We don't like goat cheese. I don't even like the word, GOAT CHEESE. It sounds like it's made of boogers or something. And, I've been tricked before when approached with a canape tray at a party...thinking it looked scrumptious, only to find that after I got it into my mouth, there was that bitter, boogery flavor (and don't tell me that you've never tasted a booger before either). That mouthful always winds up discreetly moving from my mouth into a cocktail napkin, then buried in the soil of the nearest potted palm.
I could write a whole chapter about cilantro, and I know that there are two wildly divergent camps on this one. You either HATE cilantro or LOVE cilantro. I belong to the tribe of cilantro haters. It tastes like soap! And, now-a-days, it's in just about EVERYthing. I have learned to be able to identify those flat green pieces with the frayed edges and my upper lip immediately curls with an un-lady-like, "eeeeeeeeuuuuuuuuwwwww!" Don't try to defend cilantro to me.
I love hot dogs.
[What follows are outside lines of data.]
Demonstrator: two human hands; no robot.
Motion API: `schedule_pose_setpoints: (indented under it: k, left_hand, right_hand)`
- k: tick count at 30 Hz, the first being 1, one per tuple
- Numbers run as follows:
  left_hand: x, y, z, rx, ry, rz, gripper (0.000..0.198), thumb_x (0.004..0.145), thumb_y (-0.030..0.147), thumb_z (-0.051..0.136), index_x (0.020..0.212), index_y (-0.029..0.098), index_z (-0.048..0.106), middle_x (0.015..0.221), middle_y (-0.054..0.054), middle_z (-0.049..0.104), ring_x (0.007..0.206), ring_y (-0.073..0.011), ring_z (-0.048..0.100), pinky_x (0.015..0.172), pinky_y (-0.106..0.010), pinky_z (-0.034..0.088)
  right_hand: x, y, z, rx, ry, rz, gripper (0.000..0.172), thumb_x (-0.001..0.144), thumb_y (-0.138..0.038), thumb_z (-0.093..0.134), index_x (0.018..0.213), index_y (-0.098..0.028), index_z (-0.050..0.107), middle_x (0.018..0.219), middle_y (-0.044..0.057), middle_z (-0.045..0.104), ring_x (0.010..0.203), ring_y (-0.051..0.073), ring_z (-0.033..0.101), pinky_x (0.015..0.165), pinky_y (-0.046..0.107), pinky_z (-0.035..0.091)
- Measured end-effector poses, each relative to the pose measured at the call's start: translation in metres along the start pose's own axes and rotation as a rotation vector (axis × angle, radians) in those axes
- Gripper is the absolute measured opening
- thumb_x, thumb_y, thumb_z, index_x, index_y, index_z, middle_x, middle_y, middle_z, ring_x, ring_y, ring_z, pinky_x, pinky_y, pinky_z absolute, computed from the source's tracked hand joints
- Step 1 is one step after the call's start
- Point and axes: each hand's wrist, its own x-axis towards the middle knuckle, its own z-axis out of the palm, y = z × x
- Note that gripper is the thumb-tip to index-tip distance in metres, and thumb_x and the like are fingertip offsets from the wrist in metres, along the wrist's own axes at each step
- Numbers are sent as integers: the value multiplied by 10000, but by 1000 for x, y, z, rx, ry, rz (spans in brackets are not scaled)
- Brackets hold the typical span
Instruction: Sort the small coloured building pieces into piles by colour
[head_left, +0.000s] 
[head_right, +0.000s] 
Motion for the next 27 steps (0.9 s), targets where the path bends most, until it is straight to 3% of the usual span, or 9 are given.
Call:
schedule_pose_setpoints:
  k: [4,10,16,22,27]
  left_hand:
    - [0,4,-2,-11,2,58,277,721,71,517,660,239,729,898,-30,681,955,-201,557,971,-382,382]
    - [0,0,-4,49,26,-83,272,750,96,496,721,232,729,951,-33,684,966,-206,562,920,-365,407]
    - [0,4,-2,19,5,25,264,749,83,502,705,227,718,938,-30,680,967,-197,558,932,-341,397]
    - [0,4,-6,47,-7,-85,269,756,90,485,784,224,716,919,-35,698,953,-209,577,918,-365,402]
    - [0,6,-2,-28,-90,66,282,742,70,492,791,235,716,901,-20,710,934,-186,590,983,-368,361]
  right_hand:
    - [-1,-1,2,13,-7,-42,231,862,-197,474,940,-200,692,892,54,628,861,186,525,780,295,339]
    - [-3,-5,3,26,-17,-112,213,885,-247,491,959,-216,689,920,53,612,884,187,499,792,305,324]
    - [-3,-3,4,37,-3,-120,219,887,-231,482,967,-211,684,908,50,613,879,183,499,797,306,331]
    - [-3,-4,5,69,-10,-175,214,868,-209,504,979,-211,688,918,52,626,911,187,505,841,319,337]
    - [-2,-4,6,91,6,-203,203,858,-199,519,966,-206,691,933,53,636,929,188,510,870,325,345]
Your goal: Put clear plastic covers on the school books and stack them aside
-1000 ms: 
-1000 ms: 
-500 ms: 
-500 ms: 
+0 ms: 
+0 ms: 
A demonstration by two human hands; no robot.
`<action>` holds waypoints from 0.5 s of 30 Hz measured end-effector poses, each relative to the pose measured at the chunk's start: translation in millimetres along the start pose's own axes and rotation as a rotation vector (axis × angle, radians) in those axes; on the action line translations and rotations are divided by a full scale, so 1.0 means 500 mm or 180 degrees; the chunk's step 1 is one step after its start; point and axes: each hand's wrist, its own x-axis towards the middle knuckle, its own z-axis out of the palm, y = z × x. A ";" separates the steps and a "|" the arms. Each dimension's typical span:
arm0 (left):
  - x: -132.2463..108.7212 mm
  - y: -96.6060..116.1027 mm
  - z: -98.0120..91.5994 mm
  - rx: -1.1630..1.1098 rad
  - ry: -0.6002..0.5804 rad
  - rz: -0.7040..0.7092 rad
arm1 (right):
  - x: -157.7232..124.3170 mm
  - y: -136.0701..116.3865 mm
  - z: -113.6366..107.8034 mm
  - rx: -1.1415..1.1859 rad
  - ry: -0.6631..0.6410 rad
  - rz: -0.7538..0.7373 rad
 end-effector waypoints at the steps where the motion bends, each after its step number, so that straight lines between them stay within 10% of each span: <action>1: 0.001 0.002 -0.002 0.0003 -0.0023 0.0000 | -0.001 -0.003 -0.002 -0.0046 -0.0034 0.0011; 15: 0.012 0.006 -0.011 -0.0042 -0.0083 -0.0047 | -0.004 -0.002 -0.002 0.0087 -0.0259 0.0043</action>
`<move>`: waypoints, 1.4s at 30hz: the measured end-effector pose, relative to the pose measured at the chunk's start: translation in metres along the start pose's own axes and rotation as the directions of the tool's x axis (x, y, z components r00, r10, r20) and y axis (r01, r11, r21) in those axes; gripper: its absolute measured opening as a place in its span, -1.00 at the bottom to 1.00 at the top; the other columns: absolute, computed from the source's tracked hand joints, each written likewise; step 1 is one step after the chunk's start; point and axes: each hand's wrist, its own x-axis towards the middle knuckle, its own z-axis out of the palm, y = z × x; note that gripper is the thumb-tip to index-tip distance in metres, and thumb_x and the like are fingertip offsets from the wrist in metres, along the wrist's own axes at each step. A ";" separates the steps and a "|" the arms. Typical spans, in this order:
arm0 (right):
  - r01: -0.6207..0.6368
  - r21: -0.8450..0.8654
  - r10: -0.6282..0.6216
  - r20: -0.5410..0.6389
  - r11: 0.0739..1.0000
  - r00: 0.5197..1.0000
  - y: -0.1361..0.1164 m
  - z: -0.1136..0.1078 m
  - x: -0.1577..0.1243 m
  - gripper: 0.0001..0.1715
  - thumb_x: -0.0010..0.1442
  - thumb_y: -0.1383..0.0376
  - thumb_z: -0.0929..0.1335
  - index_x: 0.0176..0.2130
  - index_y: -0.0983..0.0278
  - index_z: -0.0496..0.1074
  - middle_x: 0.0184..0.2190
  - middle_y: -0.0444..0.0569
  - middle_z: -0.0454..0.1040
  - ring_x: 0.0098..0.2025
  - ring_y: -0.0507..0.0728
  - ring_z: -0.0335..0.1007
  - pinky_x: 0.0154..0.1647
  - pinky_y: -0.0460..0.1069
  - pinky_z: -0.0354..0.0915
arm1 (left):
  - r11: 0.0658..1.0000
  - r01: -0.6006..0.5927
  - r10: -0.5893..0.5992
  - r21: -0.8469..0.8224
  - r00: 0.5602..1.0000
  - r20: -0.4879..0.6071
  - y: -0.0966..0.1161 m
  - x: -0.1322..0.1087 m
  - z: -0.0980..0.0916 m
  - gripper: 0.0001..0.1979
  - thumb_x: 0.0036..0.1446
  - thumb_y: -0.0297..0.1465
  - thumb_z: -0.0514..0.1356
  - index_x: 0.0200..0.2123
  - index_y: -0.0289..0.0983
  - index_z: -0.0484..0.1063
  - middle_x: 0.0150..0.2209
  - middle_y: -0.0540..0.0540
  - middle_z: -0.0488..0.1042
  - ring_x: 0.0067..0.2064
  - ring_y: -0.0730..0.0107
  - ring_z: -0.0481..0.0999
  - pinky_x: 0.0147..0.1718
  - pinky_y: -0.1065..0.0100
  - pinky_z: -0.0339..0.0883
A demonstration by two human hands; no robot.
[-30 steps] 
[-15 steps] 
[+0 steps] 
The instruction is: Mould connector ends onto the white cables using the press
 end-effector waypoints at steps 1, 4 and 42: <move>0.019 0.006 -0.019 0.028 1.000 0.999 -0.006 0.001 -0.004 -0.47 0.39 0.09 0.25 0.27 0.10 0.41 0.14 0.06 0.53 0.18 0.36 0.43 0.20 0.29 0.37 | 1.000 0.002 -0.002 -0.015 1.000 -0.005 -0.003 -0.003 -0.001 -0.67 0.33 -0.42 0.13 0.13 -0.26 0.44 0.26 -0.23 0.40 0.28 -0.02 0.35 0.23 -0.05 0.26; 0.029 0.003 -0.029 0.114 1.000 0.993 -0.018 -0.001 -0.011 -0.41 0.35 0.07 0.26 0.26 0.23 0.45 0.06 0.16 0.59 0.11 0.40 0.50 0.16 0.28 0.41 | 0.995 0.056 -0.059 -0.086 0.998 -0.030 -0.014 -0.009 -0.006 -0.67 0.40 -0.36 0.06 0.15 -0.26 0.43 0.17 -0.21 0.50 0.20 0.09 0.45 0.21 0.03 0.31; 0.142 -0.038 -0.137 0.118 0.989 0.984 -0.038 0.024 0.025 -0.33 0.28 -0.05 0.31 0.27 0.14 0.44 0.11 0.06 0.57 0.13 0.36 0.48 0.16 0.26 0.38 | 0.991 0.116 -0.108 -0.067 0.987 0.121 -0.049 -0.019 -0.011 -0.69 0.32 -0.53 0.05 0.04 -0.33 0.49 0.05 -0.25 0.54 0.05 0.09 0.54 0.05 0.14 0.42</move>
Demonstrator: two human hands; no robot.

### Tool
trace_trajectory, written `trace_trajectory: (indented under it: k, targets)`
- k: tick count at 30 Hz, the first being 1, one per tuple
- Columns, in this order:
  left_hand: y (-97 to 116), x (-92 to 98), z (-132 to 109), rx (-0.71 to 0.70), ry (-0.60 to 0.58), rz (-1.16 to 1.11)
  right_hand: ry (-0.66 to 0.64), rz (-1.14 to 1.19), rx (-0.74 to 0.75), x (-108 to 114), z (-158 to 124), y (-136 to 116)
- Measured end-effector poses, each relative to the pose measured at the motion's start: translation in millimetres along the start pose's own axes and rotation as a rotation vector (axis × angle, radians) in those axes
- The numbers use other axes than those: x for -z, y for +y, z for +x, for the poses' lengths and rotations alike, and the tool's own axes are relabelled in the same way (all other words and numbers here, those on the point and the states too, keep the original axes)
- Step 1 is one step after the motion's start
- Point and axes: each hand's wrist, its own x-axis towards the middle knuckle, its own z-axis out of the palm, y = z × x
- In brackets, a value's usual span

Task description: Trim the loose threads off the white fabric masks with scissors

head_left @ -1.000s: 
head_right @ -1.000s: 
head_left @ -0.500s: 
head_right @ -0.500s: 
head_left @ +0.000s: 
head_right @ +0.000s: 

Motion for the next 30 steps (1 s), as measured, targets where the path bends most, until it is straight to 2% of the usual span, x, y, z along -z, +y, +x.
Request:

There, I said it. I like to sautee them in butter so they're kinda crispy around the edges, then make a hot dog sandwich on bread with mustard and mayo. But, when I go to the movies, I like to mix that limp, steamy dog with mustard, those soft white buns and piles of pickle relish. Those who know me are aware that I have to have the family-sized box of popcorn, and I take a tiny bite of hot dog then stuff a fistful of popcorn in my mouth and I'm in 'hog' heaven! I don't CARE what's in a hot dog...I just know that those hot dog makers mix pig parts together just perrrrrfectly.
Mmmmm, I'm so hungry. I'm going to go in the kitchen now and make myself scrambled eggs with my sauteed hot dog.
KK takes Lipitor. It lowers your cholesterol.
I completely agree that goat cheese should only be eaten by bad children and veggie burgers are for elephants, young girls with rings in their noses and throwing at the grackles in the birdbath. That veggie sucked but might have tasted better with some red chili, cilantro and a shot of Cuervo.
The popcorn/hot dog scenario is right up my alley. I also love fried calamari, pork rinds and devilled eggs. I make great devilled eggs with olives, curry and onions. I hate brussel sprouts, tripe and who in the world was the first one to eat pigs' feet? That must have been one hungry mother fucker.
Very often I look at something and think, 'I wonder who in the world was the first one to figure out that you could eat this?' sometimes I'm glad but sometimes I can't believe people fall for it. Would you really eat a duck embryo that is about to hatch...feathers and all and call it a delicacy? And yet they do that in Indonosia or some place like that. I saw it on the food channel. Who first ate caviar, an artichoke or calf brains? These were desperate people who were either stuck out on the ocean with only a dead mother sturgeon, some guy on an island with only what looked like a thistle patch or some rancher who's calf died next to him as he was pinned under a rock and couldn't get out and was starving to death.
Anyway, KK couldn't fool me with that stupid veggie burger because my paper napkin wasn't getting torn and greasy enough. That's how you can tell how good a hamburger is. If the napkin is shredded into lace, there's grease sliding down your chin and your mouth is so full you look like Louis Armstrong blowing his horn you know you're in a great hamburger joint.